### DIMACS Workshop on Complex Datasets and Inverse Problems: Tomography, Networks, and Beyond A Conference in Memory of Yehuda Vardi

#### October 21 - 22, 2005 Lecture Hall 1/F, CoRE Bldg, Busch Campus, Piscataway, NJ

Organizers:
Regina Liu, Department of Statistics, Rutgers University, rliu@stat.rutgers.edu
Bill Strawderman, Department of Statistics, Rutgers University, straw@stat.rutgers.edu
Cun-Hui Zhang, Department of Statistics, Rutgers University, czhang@stat.rutgers.edu
This conference is co-sponsored by NSF, NISS, DIMACS and Rutgers University.

#### Abstracts:

Akshay Adhikari, Lorraine Denby, Jim Landwehr, and Jean Meloche, Data Analysis Research Dept, Avaya Labs

Title: Using Data Network Metrics with Graphics on the Topology to Explore Network Characteristics

Yehuda Vardi introduced the term "network tomography" and was the first to propose and study how statistical inverse methods could be adapted to attack important network problems (JASA, 91, pp 365-377, 1996). More recently, in one of his final papers, Vardi proposed notions of metrics on networks to define and measure distances between a network's links, its paths, and also between different networks (IEEE Signal Processing Letters, 11, pp 353-355, March 2004). In this paper, we apply Vardi's general approach for network metrics to a real data network by using data obtained from special data network tools and testing procedures that we have developed. We illustrate how the metrics notions help explicate interesting features of the traffic characteristics on the network. We also adapt the metrics in order to condition on traffic passing through a portion of the network, such as a router or pair of routers, and show further how this approach helps to discover and explain interesting network characteristics.

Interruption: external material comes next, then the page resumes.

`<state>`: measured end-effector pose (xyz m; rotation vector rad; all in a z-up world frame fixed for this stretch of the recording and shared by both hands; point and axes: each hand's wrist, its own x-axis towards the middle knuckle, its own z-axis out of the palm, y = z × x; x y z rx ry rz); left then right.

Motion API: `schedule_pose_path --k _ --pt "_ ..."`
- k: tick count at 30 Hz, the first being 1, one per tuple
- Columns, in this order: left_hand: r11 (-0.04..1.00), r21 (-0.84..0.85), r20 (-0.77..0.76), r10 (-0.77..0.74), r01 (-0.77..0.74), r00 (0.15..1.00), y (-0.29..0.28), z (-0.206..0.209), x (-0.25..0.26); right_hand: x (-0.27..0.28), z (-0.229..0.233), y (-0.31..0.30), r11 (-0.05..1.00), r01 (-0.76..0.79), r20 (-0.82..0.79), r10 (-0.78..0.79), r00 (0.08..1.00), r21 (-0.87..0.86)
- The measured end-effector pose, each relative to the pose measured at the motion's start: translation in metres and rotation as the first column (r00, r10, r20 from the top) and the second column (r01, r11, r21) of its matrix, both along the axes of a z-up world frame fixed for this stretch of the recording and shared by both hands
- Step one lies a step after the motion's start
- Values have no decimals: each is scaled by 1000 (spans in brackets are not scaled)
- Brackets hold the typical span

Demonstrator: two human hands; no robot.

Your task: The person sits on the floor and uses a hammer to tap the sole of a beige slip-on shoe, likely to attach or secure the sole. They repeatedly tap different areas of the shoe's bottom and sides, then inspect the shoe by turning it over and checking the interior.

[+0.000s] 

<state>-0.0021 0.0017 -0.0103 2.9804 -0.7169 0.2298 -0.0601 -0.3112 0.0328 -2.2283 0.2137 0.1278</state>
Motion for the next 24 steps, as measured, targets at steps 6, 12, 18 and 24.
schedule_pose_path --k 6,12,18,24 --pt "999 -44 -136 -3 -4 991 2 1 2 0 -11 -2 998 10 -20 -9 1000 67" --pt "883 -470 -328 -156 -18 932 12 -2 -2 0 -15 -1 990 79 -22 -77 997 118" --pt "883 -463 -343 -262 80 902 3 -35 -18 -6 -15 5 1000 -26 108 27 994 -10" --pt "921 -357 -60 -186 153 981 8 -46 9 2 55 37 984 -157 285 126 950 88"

Peter Bickel, University of California, Berkeley

Title: Estimating Large Covariance Matrices

We discuss different notions of sparsity for covariance matrices and the different assumptions and goals underlying these. We proceed to introduce an OO dimensional "nonparametric " model for covariances. We generalize in this context a result of Bickel and Levina (2004, Bernoulli) on naive Bayes rules and show that if log(Dimension)/sample size ->0 covariance matrices and their inverses can be estimated consistently in a suitably uniform way by matrices requiring on the order of np rather than np^2 operations.

Ching-Shui Cheng, Academia Sinica, Taiwan, and University of California, Berkeley

Title: Some Recent Developments in the Theory of Fractional Factorial Design

Fractional factorial designs, in which only a fraction of all the possible factor-level combinations are observed, are an important class of designs with a rich theory. Since only a fraction is observed, it is not possible to estimate all factorial effects, which may be aliased in a complicated manner. I will give a selected review of some recent results on the selection and construction of fractional factorial designs under model uncertainty.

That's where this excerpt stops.